Are You Up for the Higgs Challenge?

16 June 2014 | By

ATLAS
Higgs Machine Learning Challenge Poster.

It's been four weeks since the four-month long Higgs Machine Learning Challenge was announced. Almost 700 teams have signed up and more than 200 have beaten the in-house benchmark already.

Last year, ATLAS published a result observing a signal of the Higgs boson decay into two tau particles, this decay being a small signal buried in background noise. The Challenge's task is to develop an algorithm to improve the analysis using simulated ATLAS data by classifying events into 'two tau decay of a Higgs boson' versus 'background'. No knowledge of particle physics is required but machine learning skills are necessary.

Machine learning is a branch of artificial intelligence in which computers are trained to recognize patterns in data. The top three teams will get cash prizes sponsored by Paris-Saclay Centre for Data Science and Google. The best algorithms may be applied to real ATLAS data. Winners will be invited to CERN to discuss their results. A workshop proposal is being submitted to the Neural Information Processing Systems conference in December 2014. If accepted, the winners will also be invited to contribute to the workshop.

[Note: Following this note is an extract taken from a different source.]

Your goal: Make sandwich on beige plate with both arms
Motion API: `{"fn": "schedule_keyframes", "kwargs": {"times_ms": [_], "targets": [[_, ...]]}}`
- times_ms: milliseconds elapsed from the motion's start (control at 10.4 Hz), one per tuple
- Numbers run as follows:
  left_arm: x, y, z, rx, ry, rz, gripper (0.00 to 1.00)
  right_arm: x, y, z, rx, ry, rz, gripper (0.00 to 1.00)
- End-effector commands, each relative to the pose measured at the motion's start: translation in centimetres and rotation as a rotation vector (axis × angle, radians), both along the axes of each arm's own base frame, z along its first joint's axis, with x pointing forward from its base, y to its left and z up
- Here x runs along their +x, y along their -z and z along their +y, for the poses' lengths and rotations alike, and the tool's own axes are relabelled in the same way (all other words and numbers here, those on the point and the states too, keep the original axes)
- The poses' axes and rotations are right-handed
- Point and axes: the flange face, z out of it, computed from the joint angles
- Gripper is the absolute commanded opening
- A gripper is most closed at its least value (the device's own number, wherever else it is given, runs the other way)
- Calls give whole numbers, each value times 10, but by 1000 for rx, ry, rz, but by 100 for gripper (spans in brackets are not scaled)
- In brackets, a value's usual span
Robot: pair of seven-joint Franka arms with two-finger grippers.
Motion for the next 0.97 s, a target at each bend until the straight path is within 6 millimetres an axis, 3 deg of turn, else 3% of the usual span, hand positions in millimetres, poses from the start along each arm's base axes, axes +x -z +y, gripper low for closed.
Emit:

We met with two of the organizers David Rousseau, high energy physicist, and Balázs Kégl, machine learning expert. Excerpts:

Why create an open challenge?
David: Only a few ATLAS people are experts in machine learning. Instead of searching through specialised machine learning literature, we put data on the web so people who write such literature can directly apply their algorithms to our data. For the challenge, we released our simulated Higgs decay into tau data, which was used to train the analysis for the result announced in 2013. With a good algorithm, we hope to improve this result. The winning algorithm may be integrated in our Toolkit for Multi-Variate Analysis (TMVA) and could be our final algorithm for the Large Hadron Collider's next run, to be used not just for the Higgs to tau analysis but other physics also. In the end, it could also be that what we've been using so far is the best for us. One never knows. Besides the algorithm, we'd like to connect the high energy physics and machine learning communities as we could really benefit from each other.
Balazs: Physicists have problems that are interesting to the machine learning community. I teach in a bi-annual data science summer school for physicists. Over the years, I met many physicists, including David, and during discussions, the differences in our approach sank in. The data challenge idea came early and people in ATLAS backed it up. Getting simulated data from ATLAS is very exciting for the machine learning community because they can apply their own techniques to real data in an important scientific context.

ATLAS
Machine learning expert Balázs Kégl (left) shakes hands with high energy physicist David Rousseau at CERN the day after the launch of the Challenge. (Image: Abha Eli Phoboo / ATLAS Experiment)

What skills does a participant need?
David:
Participants should know how to write software. We have a kit to get started but for a good score, knowledge of classification algorithms is needed. We use such algorithms in ATLAS to separate the Higgs signal from backgrounds. Of course we will in particular study the best results submitted, to see if we can really use them in ATLAS to increase our chance to make future discoveries.
Balazs: ATLAS uses a two-step method, a classic machine learning technique followed by fine-tuning where the statistical significance, that is how clearly can I see the signal among the background, is maximised. This figure of merit is unique to physics analyses and not used elsewhere in machine learning. A competitor could improve on it by incorporating statistical significance right from the beginning into the algorithm, for which analytical knowledge in machine learning is helpful. If somebody does come up with a new method, it could be published.

Do physicists have an advantage?
David:
Organizers of such challenges say that often machine learning people surprise experts with their approach and sophisticated algorithms, but physicists can invent clever variables using their expertise. They already know the features of the data which is made available for the challenge.
Balazs: The Challenge is a problem known to physicists. If they had a better solution, they would have found it. Machine learning people have a fresh perspective and tools that physicists may not. My bet is that a computer scientist will win this challenge.